The Faculty of Public Administration actively participates in the following international organizations:

EGPA (European Group of Public Administration),
IIAS (International Institute of Administrative Sciences),
IASIA (International Association of Schools and Institutes of Administration),
EPAN (European Public Administration Network),
EAPAA (European Association for Public Administration Accreditation)
NISPAcee (Network of Institutes and Schools of Public Administration in Central and Eastern Europe),
NASPAA (National Association of Schools of Public Affairs and Administration).

History

The Faculty of Pubilc Administration is one of the youngest members of the University of Ljubljana as a full faculty, but is actually an institution with a long tradition. In 1956, the School of Public Administration was established; in 1995, it was transformed into the University School of Public Administration. On 5 April 2003 the University School of Public Administration officially became the Faculty of Public Administration.
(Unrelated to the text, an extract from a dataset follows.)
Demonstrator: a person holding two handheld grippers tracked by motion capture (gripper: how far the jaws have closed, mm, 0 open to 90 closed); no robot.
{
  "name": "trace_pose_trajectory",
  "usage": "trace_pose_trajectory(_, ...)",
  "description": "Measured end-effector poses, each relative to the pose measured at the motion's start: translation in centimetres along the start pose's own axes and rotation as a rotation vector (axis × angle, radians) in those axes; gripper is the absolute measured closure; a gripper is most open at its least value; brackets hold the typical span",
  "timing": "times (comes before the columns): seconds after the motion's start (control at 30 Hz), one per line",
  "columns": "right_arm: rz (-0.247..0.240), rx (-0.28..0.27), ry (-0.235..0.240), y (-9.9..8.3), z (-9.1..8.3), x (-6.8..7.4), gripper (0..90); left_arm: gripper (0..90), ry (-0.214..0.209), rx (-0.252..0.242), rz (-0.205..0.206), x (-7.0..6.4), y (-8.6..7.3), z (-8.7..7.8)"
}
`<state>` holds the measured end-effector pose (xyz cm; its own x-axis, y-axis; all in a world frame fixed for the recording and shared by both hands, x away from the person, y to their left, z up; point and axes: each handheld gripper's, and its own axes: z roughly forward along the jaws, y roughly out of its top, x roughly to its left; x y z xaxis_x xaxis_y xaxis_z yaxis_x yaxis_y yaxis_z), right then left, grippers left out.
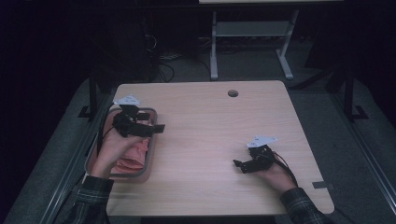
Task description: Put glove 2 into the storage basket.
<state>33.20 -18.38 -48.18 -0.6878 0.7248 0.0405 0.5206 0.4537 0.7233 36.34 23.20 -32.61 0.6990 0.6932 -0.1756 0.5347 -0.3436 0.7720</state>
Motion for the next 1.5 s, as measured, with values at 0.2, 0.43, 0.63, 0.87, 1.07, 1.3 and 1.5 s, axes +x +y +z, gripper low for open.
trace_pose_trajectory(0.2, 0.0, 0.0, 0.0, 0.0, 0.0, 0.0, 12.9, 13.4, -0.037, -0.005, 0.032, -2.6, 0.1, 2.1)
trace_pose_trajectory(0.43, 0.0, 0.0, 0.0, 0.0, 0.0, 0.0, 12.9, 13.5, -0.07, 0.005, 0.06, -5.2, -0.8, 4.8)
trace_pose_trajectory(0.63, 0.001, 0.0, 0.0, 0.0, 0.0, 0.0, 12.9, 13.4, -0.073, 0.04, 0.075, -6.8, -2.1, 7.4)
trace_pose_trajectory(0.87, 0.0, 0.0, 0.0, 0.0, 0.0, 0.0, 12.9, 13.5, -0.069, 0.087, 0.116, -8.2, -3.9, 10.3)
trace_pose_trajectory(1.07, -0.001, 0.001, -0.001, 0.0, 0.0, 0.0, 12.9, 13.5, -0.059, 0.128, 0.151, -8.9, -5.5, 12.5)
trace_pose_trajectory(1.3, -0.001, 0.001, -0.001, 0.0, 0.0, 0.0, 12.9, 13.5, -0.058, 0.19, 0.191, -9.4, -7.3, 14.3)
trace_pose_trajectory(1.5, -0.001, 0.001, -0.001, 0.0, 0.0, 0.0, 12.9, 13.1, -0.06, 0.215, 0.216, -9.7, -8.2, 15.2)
Today the Faculty carries out its mission in undergraduate and graduate education programmes, research, development and consulting activities, professional training of civil servants, and international cooperation, concentrating on the following fields:

 Legal regulation and development in the public sector
 Public sector organisation
 Public sector economics
 Public finance
 Public sector management
 Public sector information systems and development of e-administration.

The Faculty continues to develop existing programmes, while introducing the new joint study programmes prepared in cooperation with faculties abroad.

It is also introducing new forms of study, such as distance learning, problem-based learning, and teamwork.